When the WiFi network comes back online, you should have a working internet connection.

6. Install your WireGuard config #

The Pi is all ready to be a VPN router. Open the RaspAP web interface and click on the “WireGuard” link from the left menu. Obtain a WireGuard configuration from your VPN provider. I’ve been happy with ProtonVPN, but any service that offers WireGuard configurations should be fine.

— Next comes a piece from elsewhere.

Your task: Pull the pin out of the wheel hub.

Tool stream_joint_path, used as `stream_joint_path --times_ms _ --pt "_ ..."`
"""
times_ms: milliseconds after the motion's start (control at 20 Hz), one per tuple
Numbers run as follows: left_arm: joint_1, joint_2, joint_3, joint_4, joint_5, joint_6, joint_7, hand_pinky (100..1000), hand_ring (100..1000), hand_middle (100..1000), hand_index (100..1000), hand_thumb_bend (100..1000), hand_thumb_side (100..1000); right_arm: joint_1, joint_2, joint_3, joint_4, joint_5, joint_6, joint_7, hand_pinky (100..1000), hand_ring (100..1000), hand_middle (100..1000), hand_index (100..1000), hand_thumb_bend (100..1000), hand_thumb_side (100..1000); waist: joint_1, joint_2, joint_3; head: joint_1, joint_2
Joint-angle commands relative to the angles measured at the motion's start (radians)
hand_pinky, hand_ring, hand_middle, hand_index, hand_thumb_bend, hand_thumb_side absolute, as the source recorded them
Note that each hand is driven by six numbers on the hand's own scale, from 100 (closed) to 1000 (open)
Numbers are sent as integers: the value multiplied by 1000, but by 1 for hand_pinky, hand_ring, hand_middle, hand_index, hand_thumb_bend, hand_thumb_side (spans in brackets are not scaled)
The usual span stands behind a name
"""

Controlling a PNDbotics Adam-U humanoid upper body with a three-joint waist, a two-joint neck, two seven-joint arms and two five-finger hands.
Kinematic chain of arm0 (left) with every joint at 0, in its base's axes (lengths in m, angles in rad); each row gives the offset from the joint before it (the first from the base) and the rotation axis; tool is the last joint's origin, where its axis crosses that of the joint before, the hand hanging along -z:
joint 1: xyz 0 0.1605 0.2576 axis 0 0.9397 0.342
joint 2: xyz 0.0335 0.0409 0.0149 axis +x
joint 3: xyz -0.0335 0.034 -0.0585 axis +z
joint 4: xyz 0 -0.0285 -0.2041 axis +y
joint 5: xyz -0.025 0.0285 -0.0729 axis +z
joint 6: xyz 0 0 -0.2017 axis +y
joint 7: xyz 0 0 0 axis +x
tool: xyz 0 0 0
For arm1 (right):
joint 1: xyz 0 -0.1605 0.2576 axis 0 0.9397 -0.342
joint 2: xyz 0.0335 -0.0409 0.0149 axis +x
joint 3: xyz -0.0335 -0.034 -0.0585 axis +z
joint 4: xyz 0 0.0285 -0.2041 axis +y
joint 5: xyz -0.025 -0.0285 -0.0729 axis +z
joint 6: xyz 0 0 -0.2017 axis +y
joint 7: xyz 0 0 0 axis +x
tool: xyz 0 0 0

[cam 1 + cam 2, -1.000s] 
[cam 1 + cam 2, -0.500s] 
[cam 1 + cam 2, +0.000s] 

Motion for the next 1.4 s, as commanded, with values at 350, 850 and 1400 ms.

Upload the configuration to RaspAP. Toggle the option for “Apply iptables rules for AP interface” to be active. This setting will ensure that firewall rules for forwarding all traffic are created when the WireGuard connection is initiated and then destroyed when the connection is stopped by adding the following declarations:

PostUp = iptables -A FORWARD -i wlan0 -o wg0 -j ACCEPT; iptables -A FORWARD -i wg0 -o wlan0 -m state --state RELATED,ESTABLISHED -j ACCEPT; iptables -t nat -A  POSTROUTING -o wg0 -j MASQUERADE; iptables -A FORWARD -p tcp --tcp-flags SYN,RST SYN -j TCPMSS --clamp-mss-to-pmtu
PostDown = iptables -D FORWARD -i wlan0 -o wg0 -j ACCEPT; iptables -D FORWARD -i wg0 -o wlan0 -m state --state RELATED,ESTABLISHED -j ACCEPT; iptables -t nat -D  POSTROUTING -o wg0 -j MASQUERADE; iptables -D FORWARD -p tcp --tcp-flags SYN,RST SYN -j TCPMSS --clamp-mss-to-pmtu

Without this option, your traffic probably won’t flow correctly through your router and VPN.

Click “Save settings,” and then click “Start WireGuard.”

All your traffic should now be going over the VPN connection. You can use curl ifconfig.me either from the Pi or your local computer command line to check to see if your outgoing IP address has changed to match the VPN.

7. Connect the Apple TV #

If you’re using your new Pi VPN router with an Apple TV, all that remains is to open the Apple TV network settings and connect to the new WiFi network. Likewise, if you have one, connect a HomePod Mini to the new network just as you’d connect it to any other network.